-- Data below follows --

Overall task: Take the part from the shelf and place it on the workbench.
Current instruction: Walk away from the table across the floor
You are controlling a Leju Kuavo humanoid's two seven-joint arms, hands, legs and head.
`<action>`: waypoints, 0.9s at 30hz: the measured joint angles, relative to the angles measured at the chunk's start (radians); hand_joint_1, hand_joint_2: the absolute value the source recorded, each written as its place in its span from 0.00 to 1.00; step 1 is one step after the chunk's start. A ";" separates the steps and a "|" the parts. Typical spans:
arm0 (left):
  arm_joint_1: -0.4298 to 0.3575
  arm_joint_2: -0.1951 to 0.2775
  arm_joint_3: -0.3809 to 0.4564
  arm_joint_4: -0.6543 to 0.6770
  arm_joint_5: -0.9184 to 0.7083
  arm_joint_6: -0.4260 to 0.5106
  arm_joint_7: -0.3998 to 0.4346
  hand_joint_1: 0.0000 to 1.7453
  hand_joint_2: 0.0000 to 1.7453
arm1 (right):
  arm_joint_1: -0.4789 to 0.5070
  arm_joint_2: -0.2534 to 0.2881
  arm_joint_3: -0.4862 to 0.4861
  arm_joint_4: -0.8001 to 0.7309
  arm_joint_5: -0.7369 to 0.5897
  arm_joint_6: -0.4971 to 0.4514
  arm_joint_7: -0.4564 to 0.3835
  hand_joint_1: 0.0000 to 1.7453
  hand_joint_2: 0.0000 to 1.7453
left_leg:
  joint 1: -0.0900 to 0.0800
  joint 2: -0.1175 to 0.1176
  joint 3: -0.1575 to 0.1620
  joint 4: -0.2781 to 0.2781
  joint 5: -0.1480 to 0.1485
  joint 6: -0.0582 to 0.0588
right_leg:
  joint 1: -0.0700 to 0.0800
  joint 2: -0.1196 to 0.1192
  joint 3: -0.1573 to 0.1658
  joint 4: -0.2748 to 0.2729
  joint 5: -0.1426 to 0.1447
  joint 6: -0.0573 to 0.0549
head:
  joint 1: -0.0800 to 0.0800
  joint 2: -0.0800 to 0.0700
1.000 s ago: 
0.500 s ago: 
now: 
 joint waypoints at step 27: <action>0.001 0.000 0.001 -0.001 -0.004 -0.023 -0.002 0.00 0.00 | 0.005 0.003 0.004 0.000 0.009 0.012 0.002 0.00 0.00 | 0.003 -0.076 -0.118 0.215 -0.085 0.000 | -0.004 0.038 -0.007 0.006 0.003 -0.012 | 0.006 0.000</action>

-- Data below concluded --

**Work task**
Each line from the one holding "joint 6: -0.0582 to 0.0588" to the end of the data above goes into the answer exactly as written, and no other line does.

**Reply to the task**
  joint 6: -0.0582 to 0.0588
right_leg:
  joint 1: -0.0700 to 0.0800
  joint 2: -0.1196 to 0.1192
  joint 3: -0.1573 to 0.1658
  joint 4: -0.2748 to 0.2729
  joint 5: -0.1426 to 0.1447
  joint 6: -0.0573 to 0.0549
head:
  joint 1: -0.0800 to 0.0800
  joint 2: -0.0800 to 0.0700
1.000 s ago: 
0.500 s ago: 
now: 
 joint waypoints at step 27: <action>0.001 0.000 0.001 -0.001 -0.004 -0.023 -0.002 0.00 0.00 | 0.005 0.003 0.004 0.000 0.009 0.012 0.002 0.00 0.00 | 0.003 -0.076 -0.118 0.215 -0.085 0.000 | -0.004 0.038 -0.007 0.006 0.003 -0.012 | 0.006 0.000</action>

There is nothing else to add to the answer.